Navigating robots on Mars: Results of the AWS JPL Open Source Rover Challenge
Earlier this year, we held the AWS JPL Open Source Rover Challenge, a four-month competition where participants from around the world used deep reinforcement learning to drive digital robot models on a virtual Mars landscape. Participants created autonomous navigation models for the robot and trained them in AWS RoboMaker simulation. The virtual robot used in this competition was based on the NASA-Jet Propulsion Laboratory (JPL) Open Source Rover, a build-it-yourself scaled down version of the six-wheeled rover that NASA uses on Mars.

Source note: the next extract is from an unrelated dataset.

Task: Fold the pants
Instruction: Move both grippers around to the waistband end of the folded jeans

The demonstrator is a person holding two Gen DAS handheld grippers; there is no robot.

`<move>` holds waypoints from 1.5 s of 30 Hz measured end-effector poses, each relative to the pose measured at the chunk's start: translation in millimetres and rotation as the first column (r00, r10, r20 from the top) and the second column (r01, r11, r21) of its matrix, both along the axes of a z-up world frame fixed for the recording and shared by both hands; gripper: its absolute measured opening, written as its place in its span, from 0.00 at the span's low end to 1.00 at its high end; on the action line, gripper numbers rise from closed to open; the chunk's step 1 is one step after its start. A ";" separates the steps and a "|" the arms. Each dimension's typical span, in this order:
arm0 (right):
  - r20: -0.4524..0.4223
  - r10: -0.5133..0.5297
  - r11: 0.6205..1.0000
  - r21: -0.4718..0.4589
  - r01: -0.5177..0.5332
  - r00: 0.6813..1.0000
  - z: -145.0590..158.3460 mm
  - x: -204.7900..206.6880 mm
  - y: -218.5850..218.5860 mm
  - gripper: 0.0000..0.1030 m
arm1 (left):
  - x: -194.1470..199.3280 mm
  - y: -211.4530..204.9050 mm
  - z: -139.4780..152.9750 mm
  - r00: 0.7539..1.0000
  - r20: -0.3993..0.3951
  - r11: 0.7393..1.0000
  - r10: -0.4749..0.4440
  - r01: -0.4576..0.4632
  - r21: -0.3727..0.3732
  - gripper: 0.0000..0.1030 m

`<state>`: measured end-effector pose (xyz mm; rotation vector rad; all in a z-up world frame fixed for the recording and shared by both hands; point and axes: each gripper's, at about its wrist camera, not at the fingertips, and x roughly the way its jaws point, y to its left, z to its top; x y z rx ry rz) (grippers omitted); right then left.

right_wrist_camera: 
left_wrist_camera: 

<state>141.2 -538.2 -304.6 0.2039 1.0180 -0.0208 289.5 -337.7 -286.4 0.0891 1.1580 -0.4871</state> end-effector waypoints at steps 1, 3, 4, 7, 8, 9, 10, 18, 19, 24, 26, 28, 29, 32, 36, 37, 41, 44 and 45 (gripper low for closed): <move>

Over 2,900 people from 85 countries registered for the challenge, and produced some amazing and sometimes comical results. Some rovers went the wrong way, others crashed into boulders, and a small number successfully made it to the checkpoint. The grand prize of $15,000 was awarded to Jordan Gleeson from Australia. Runner-up Balazs Szabo from Hungary received a $5,000 prize.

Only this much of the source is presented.